A hydrogen atom initially in the ground level absorbs a photon,

Solution:

For ground level, n1 = 1

Let E1 be the energy of this level. It is known that E1 is related with n1 as:

$E_{1}=\frac{-13.6}{n_{1}{ }^{2}} \mathrm{eV}$

$=\frac{-13.6}{1^{2}}=-13.6 \mathrm{eV}$

The atom is excited to a higher level, n2 = 4.

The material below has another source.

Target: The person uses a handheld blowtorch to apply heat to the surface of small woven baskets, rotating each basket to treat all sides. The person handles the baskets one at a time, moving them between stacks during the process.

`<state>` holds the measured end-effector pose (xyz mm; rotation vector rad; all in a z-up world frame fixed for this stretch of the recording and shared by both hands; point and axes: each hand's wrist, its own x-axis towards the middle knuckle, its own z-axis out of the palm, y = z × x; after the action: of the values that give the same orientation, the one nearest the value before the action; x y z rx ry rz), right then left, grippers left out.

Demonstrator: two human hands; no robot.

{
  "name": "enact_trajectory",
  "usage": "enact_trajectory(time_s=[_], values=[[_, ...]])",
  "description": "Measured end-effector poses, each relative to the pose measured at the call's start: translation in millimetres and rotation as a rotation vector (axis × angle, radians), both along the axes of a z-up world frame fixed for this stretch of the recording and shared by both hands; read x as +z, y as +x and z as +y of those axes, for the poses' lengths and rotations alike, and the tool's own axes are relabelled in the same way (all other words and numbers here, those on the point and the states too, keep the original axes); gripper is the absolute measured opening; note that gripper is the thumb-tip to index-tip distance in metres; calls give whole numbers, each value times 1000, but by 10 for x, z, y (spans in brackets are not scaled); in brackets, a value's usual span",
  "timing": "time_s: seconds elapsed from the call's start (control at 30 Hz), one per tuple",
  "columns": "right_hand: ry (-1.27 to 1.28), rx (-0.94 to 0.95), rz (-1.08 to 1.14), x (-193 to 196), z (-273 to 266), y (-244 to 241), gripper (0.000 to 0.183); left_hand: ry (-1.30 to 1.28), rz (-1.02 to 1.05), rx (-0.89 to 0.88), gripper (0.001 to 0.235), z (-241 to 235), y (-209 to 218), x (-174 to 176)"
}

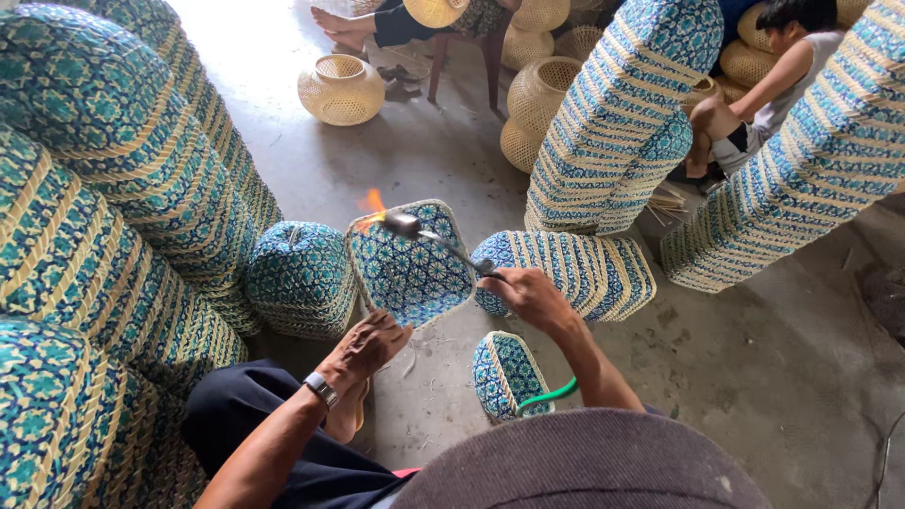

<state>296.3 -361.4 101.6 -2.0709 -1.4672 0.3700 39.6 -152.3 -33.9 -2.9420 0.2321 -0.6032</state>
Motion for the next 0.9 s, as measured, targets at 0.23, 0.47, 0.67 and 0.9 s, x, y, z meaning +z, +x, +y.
enact_trajectory(time_s=[0.23, 0.47, 0.67, 0.9], values=[[109, -187, 181, -477, -707, 35, 38, -22, -188, 82, 45, 70, -90, -185], [406, -486, 726, -1011, -521, -342, 41, -52, -346, 77, 51, -429, 172, -255], [493, -702, 602, -1185, 5, -421, 40, -237, -266, 16, 49, -992, 309, -156], [500, -542, 528, -1329, -6, -172, 36, -317, -433, -5, 60, -1183, 397, 182]])
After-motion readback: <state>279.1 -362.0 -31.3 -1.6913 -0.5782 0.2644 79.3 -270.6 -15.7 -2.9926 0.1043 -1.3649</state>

Let E2 be the energy of this level.

$\therefore E_{2}=\frac{-13.6}{n_{2}{ }^{2}} \mathrm{eV}$

$=\frac{-13.6}{4^{2}}=-\frac{13.6}{16} \mathrm{eV}$

The amount of energy absorbed by the photon is given as:

$E=E_{2}-E_{1}$

$=\frac{-13.6}{16}-\left(-\frac{13.6}{1}\right)$

$=\frac{13.6 \times 15}{16} \mathrm{eV}$

$=\frac{13.6 \times 15}{16} \times 1.6 \times 10^{-19}=2.04 \times 10^{-18} \mathrm{~J}$

For a photon of wavelengthλ, the expression of energy is written as:

$E=\frac{h c}{\lambda}$

Where,

h = Planck’s constant = 6.6 × 10−34 Js

c = Speed of light = 3 × 108 m/s

$\therefore \lambda=\frac{h c}{E}$

$=\frac{6.6 \times 10^{-34} \times 3 \times 10^{8}}{2.04 \times 10^{-18}}$

$=9.7 \times 10^{-8} \mathrm{~m}=97 \mathrm{~nm}$

And, frequency of a photon is given by the relation,

$v=\frac{c}{\lambda}$

$=\frac{3 \times 10^{8}}{9.7 \times 10^{-8}} \approx 3.1 \times 10^{15} \mathrm{~Hz}$

Hence, the wavelength of the photon is $97 \mathrm{~nm}$ while the frequency is $3.1 \times 10^{15} \mathrm{~Hz}$.